Les pillages massifs perpétrés par des hommes armés et des civils rendent la vie encore plus misérable pour les habitants de Khartoum pris au piège des combats féroces entre l'armée régulière et les forces paramilitaires de soutien rapide (RSF), ont déclaré des témoins.

Le conflit a provoqué le déplacement d'environ 843 000 personnes à l'intérieur du Soudan et la fuite d'environ 250 000 personnes vers les pays voisins, a déclaré vendredi l'agence des Nations unies pour les réfugiés.

Le chef de l'armée, le général Abdel Fattah al-Burhan, a pris vendredi la mesure longtemps attendue de démettre le chef de la RSF, Mohamed Hamdan Dagalo, plus connu sous le nom de Hemedti, de son poste d'adjoint au sein du Conseil souverain au pouvoir.

Les deux hommes dirigeaient le Conseil depuis 2019, lorsqu'ils ont renversé le président Omar el-Béchir, au milieu de manifestations de masse contre son régime, avant d'organiser un coup d'État en 2021, à l'approche de la date butoir fixée pour le transfert du pouvoir aux civils en vue d'une transition vers des élections libres.

Les combats ont éclaté le 15 avril à la suite de différends concernant l'intégration des forces de sécurité soudanaises dans l'armée et la future chaîne de commandement dans le cadre d'un accord soutenu par la communauté internationale et visant à faire évoluer le Soudan vers la démocratie après des décennies d'autocratie marquée par les conflits.

Burhan a nommé Malik Agar, chef d'un groupe armé qui avait signé un accord de paix avec le gouvernement en 2020, pour remplacer Hemedti.

Des frappes aériennes ont visé des districts de l'est de Khartoum et des témoins ont rapporté avoir entendu des armes antiaériennes utilisées par la RSF. Bahri et Sharg el-Nil, de l'autre côté du Nil par rapport à Khartoum, ont fait l'objet de frappes aériennes pendant la nuit et le vendredi matin.

DES CORPS PARTOUT

"Sur la route, j'ai vu une trentaine de camions militaires détruits par les frappes (aériennes).
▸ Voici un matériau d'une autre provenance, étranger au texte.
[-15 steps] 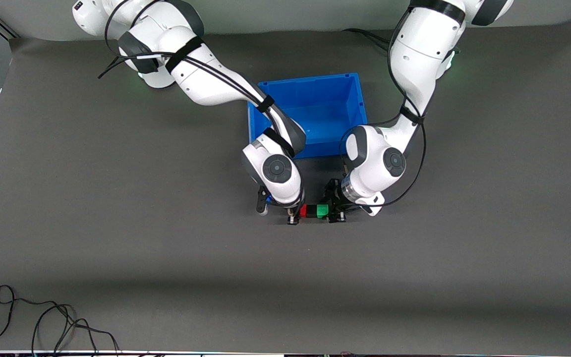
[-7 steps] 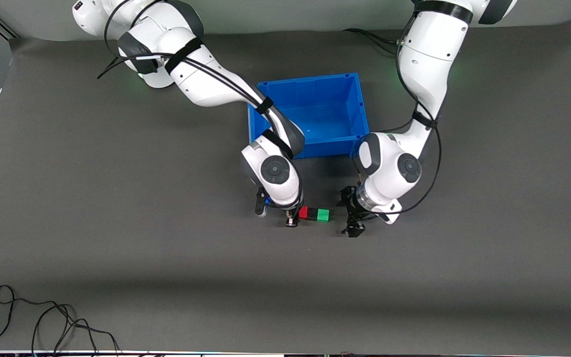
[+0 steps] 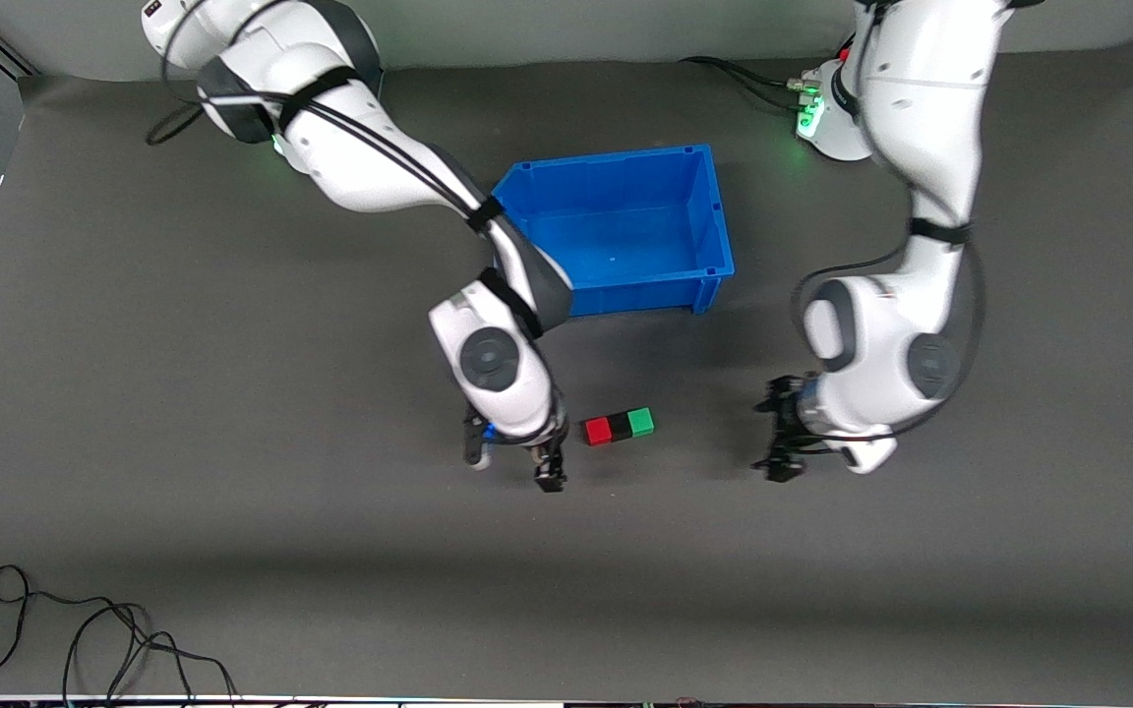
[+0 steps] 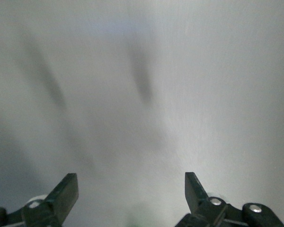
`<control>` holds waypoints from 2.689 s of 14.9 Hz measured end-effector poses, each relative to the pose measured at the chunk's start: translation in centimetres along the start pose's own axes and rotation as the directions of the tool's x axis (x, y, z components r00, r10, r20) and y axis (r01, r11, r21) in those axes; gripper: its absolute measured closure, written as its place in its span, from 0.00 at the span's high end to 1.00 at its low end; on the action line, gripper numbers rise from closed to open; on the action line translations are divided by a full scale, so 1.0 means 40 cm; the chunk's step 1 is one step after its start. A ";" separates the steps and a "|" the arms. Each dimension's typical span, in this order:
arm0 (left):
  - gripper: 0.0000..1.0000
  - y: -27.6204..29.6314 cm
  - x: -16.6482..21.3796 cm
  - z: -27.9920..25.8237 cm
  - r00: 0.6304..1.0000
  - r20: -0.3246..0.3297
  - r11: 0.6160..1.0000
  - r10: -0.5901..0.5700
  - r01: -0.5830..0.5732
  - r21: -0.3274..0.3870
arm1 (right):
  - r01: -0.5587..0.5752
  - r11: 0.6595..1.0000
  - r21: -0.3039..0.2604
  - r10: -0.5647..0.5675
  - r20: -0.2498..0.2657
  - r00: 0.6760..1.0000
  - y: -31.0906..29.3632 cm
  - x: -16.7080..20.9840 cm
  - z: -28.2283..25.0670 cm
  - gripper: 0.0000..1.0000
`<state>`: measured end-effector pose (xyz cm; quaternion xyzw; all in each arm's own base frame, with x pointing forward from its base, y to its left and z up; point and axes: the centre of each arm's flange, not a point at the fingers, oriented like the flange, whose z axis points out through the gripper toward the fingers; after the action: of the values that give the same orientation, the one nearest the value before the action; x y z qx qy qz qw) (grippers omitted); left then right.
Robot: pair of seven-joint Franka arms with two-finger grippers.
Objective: Attach green and red cubes to black cube
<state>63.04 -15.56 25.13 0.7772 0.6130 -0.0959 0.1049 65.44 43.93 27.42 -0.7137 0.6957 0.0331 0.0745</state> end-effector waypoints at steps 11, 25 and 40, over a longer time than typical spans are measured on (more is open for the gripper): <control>1.00 -0.141 0.259 -0.503 0.819 -0.005 0.804 0.573 -0.562 0.195 | 0.507 0.828 -0.241 -0.456 0.237 0.858 -0.012 0.570 -0.753 0.96; 1.00 -0.162 0.147 -0.907 0.352 -0.038 0.351 0.935 -0.910 0.220 | 0.951 0.255 -0.175 -0.928 0.231 0.291 0.160 1.080 -1.137 0.96; 1.00 -0.214 0.046 -0.934 0.235 -0.062 0.243 0.970 -0.942 0.233 | 0.973 0.170 -0.158 -0.976 0.112 0.189 0.189 1.042 -1.026 0.96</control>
<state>55.87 -1.42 60.10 0.9995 0.0079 0.0197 0.0242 56.81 -3.68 61.15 -0.9964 0.0750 0.0399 0.0036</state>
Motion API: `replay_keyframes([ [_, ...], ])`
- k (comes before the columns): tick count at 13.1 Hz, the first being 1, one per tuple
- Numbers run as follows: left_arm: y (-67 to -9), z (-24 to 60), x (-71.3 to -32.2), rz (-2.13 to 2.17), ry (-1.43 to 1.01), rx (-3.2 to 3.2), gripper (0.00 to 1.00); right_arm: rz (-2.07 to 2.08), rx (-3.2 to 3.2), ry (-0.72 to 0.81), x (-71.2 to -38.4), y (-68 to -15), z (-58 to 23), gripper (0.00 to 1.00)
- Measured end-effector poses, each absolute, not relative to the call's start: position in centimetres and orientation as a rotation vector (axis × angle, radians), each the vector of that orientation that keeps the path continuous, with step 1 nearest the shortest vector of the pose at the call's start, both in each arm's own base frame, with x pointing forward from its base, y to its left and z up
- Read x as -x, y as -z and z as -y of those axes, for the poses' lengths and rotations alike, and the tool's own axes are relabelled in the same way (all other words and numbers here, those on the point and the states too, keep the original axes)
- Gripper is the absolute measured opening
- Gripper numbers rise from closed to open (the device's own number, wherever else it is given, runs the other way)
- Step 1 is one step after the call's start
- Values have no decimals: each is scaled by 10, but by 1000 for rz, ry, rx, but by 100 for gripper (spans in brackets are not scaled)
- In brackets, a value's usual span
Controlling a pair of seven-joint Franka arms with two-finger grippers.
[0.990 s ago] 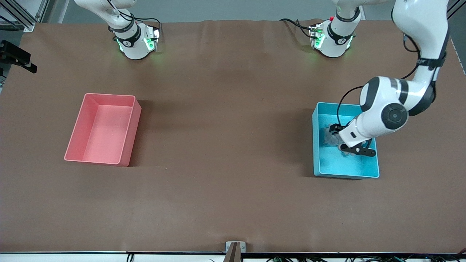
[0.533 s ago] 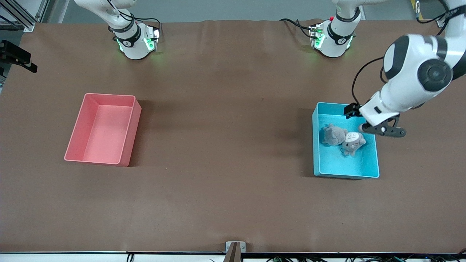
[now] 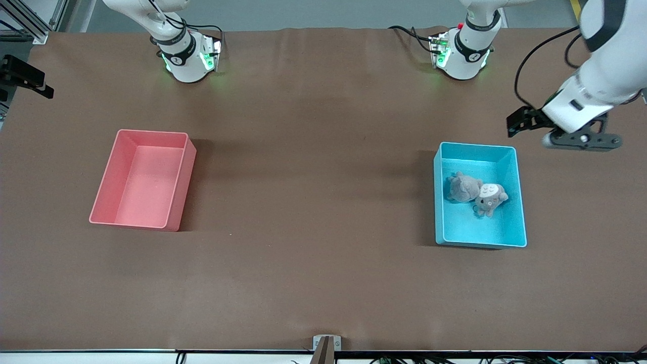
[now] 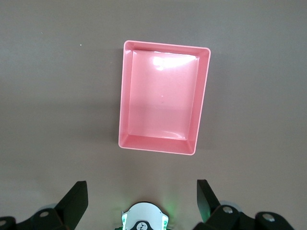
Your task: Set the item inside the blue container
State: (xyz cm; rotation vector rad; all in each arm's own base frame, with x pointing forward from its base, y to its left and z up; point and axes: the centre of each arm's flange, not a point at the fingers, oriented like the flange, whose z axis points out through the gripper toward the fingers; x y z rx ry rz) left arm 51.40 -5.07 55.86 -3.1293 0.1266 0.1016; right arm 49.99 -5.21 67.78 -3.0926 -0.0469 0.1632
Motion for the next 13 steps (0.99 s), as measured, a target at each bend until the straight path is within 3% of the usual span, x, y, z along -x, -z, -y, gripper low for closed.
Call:
replay_keyframes([
  [4,-622,21,-510,-44,-82,3137,100,47,3090,-162,-500,-678,52,100],
  [13,-629,11,-523,-36,-61,3145,100,49,3083,-156,-500,-678,51,100],
])
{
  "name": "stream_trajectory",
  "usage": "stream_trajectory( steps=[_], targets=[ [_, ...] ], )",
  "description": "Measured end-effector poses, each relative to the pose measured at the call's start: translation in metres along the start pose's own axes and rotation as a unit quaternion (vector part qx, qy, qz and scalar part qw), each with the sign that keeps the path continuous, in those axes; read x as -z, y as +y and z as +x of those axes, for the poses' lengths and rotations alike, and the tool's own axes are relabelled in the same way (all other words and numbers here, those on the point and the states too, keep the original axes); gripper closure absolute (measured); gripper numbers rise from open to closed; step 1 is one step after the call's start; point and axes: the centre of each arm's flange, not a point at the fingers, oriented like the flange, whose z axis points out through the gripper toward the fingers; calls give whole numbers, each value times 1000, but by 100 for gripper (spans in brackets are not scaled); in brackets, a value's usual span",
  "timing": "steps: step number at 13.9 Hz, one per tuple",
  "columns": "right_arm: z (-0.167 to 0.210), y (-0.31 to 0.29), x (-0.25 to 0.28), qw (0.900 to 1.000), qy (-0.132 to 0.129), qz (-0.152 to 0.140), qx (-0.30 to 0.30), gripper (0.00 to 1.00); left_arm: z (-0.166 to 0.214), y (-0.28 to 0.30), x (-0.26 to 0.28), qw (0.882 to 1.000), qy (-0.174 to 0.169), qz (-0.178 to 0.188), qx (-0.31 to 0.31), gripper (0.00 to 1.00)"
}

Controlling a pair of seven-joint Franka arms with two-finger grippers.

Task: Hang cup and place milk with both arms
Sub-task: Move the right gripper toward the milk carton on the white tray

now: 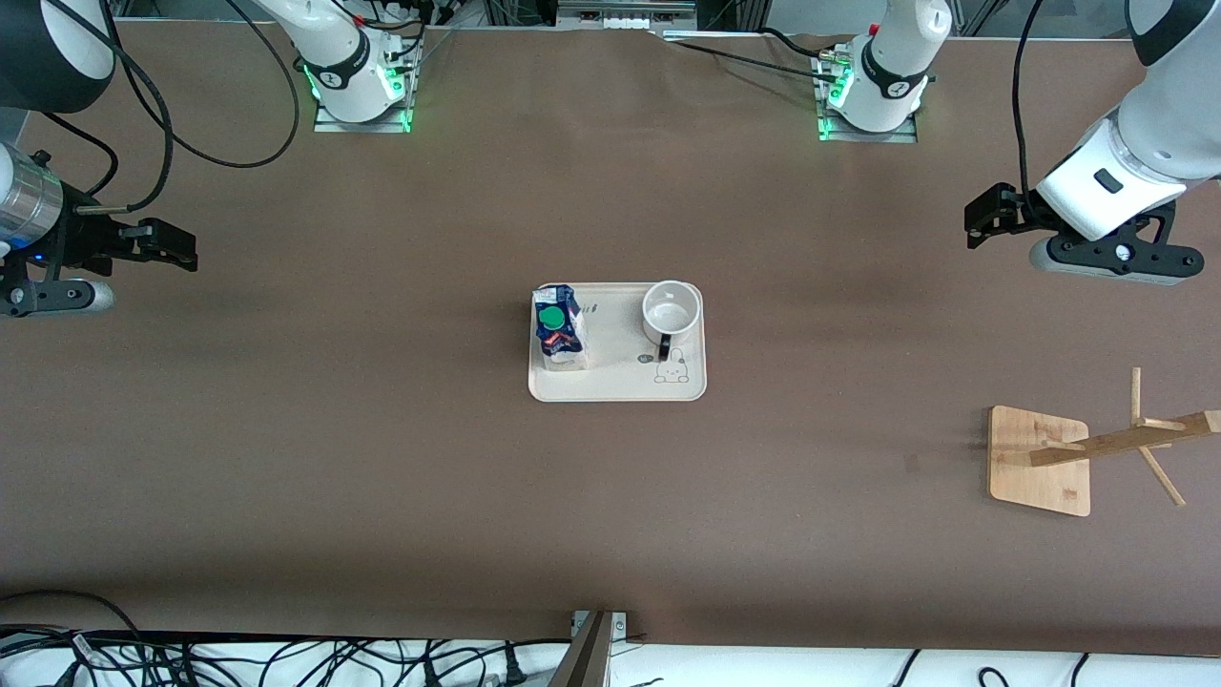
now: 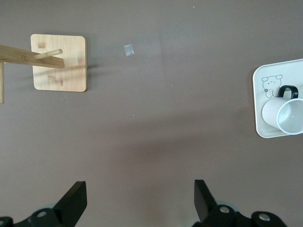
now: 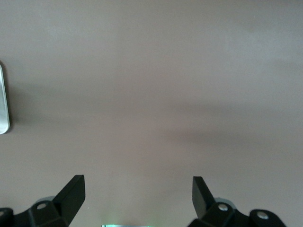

Il y avait des corps partout, certains de l'armée et d'autres des FAR. Certains avaient commencé à se décomposer. C'était vraiment horrible", a déclaré Ahmed, un jeune homme qui traversait Bahri.

La RSF est implantée dans les quartiers résidentiels d'une grande partie de Khartoum et des villes voisines de Bahri et d'Omdurman, et fait l'objet de frappes aériennes quasi permanentes de la part des forces armées régulières.

Des témoins ont déclaré que l'armée avait également commencé à placer des barrières sur certaines routes du sud de Khartoum afin d'éloigner les FAR d'une importante base militaire située dans cette région.

Les combats ont également éclaté dans la ville de Nyala, capitale de la région du Sud-Darfour, dans le sud-ouest, et l'une des plus grandes villes du pays, pour la deuxième journée après des semaines de calme relatif. Les détonations d'artillerie lourde ont commencé à 10 heures du matin et plusieurs personnes ont été tuées, selon un activiste local.

Les attaques des milices et les affrontements qui ont suivi dans la ville de Geneina, dans l'ouest du Darfour, ont coûté la vie à des centaines de personnes.

Les pourparlers sur le cessez-le-feu, parrainés par l'Arabie saoudite et les États-Unis, se sont poursuivis sans avancée dans la ville saoudienne de Djedda, et le conflit figurait également parmi les principaux points à l'ordre du jour d'une réunion de la Ligue arabe qui s'est tenue dans cette ville vendredi.

Les combats ont entraîné un effondrement de la loi et de l'ordre, avec des pillages effrénés, dont l'armée et les forces de sécurité soudanaises se rejettent la responsabilité, qui touchent les maisons, les usines, les marchés de l'or, les banques, les véhicules et les églises du pays. La diminution rapide des stocks de nourriture, d'argent liquide et d'autres produits de première nécessité est à l'origine d'une grande partie des pillages.

"Personne ne nous protège. Pas de police. Pas d'État. Les criminels attaquent nos maisons et s'emparent de tout ce que nous possédons", a déclaré Sarah Abdelazim, 35 ans, fonctionnaire à Khartoum.

Selon l'Organisation mondiale de la santé, les combats ont fait 705 morts et au moins 5 287 blessés.

La directrice de l'Agence américaine pour le développement international, Samantha Powers, s'est rendue jeudi au Tchad, où des dizaines de milliers de personnes ont fui les combats.